Interview, Fireside Chat
Nebius Co-Founder on AI Infrastructure Bubbles | How Price Elastic is Demand for Compute
Market Position and Capital Dynamics
- Nebius operates in a capital-intensive AI infrastructure market with a 2025 CapEx program of $20–25 billion.
- Nebius's capital expenditure is roughly eight times smaller than that of its hyperscaler competitors.
- The company faces a critical 6–12 month execution bottleneck where capital cannot accelerate infrastructure build-out due to regulatory, permitting, and supply chain delays.
- The primary long-term threat identified by co-founder Roman is excessive market consolidation, which could reduce the addressable customer base to a few super-entities.
AI Infrastructure Bubble and Adoption Trends
- Roman dismisses the notion of an AI infrastructure bubble, arguing the industry is only at the beginning of widespread "useful AI" adoption.
- Current enterprise AI adoption remains below 1% in volume and use cases, indicating significant room for growth.
- The first widely successful AI use case at scale is coding, which began maturing only a few months prior to the interview.
- Cheaper intelligence (Jevons Paradox) drives increased consumption rather than reduced demand, as companies can economically solve previously infeasible tasks.
- Nebius experienced its highest sales volume in company history during a week when its stock dropped 40% due to the "DeepSeek" open-source model release.
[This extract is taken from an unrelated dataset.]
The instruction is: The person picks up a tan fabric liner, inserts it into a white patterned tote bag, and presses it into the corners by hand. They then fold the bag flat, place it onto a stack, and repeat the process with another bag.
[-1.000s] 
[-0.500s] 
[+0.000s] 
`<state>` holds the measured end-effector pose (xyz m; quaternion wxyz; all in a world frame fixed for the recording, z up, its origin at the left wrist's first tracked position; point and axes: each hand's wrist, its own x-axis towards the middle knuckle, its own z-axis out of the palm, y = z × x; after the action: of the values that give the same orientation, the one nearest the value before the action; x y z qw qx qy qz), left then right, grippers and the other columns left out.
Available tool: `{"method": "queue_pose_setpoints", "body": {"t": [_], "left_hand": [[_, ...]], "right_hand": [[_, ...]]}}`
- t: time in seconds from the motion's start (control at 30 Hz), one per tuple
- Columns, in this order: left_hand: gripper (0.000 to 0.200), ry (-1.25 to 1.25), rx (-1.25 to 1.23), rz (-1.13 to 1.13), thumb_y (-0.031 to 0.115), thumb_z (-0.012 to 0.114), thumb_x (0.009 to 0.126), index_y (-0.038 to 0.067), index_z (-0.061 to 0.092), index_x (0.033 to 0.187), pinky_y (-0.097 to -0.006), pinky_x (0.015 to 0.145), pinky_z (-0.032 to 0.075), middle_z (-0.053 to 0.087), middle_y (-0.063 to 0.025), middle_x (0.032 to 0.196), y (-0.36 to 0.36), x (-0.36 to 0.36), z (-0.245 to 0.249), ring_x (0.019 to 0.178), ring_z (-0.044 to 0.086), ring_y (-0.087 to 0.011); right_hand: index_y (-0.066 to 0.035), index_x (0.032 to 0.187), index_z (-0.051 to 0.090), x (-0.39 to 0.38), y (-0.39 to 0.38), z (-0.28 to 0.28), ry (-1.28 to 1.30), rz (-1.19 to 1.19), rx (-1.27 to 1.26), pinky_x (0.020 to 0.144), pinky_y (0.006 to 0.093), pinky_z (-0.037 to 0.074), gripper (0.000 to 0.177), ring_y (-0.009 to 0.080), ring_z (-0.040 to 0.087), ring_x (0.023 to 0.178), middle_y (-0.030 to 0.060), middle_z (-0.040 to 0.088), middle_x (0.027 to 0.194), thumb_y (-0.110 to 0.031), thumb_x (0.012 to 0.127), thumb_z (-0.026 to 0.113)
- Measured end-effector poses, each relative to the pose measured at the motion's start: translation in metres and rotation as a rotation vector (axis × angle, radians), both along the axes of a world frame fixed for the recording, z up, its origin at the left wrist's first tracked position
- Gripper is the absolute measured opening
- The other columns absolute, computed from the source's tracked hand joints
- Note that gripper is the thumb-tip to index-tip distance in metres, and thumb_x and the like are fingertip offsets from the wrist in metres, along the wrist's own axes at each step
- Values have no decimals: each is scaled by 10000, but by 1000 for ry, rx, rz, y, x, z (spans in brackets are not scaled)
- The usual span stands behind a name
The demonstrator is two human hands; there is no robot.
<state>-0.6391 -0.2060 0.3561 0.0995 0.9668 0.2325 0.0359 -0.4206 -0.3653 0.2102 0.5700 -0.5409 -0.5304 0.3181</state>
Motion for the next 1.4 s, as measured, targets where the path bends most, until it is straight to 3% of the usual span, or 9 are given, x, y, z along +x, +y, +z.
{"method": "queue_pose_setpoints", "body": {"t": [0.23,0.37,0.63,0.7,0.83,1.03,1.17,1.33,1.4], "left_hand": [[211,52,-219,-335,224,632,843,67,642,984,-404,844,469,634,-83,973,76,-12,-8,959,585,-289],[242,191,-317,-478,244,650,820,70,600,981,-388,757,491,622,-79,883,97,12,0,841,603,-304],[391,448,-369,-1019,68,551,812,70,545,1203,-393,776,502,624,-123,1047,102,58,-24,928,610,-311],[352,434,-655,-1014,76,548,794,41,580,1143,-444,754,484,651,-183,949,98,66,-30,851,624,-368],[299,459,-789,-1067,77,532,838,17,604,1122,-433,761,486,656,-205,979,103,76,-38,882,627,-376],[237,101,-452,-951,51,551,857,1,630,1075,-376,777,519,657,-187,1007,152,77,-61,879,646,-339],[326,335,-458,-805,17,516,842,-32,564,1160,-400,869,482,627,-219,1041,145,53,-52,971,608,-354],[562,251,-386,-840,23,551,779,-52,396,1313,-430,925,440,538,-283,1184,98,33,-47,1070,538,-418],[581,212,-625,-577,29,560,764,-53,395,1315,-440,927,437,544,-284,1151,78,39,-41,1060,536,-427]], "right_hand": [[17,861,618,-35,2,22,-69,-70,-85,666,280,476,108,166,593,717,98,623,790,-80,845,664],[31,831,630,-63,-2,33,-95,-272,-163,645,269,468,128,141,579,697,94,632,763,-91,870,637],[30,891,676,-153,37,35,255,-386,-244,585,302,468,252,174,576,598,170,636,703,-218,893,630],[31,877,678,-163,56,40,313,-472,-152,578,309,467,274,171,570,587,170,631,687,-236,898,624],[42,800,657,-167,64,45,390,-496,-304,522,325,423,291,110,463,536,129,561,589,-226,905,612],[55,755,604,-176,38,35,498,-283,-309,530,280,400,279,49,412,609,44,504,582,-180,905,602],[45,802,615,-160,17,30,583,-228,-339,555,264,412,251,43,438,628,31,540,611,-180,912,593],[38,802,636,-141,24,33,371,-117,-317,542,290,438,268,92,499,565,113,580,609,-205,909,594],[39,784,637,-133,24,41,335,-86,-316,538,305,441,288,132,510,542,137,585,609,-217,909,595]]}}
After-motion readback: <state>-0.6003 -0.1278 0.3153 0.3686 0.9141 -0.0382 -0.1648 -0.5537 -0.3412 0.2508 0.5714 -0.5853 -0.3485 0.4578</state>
Strategic Product Layers and Differentiation
Nebius defines its growth through a four-layer product evolution moving up the stack:
- Layer 1 (Bare Metal): Raw infrastructure sales measured in megawatts, serving a small group of hyperscalers (e.g., Meta, Microsoft) who bring their own software stacks.
- Layer 2 (Multi-tenant Cloud): Managed infrastructure for research teams, measured in GPU hours, offering virtualized compute, storage, and networking.
- Layer 3 (Managed Inference - Token Factory): A service for vertical AI companies and enterprises, measured in tokens, allowing users to deploy and tune open-source models without managing underlying optimization (e.g., caching, distillation).
- The Token Factory platform supports 60+ open-source models and claims to reduce inference costs by up to 70% via system optimization.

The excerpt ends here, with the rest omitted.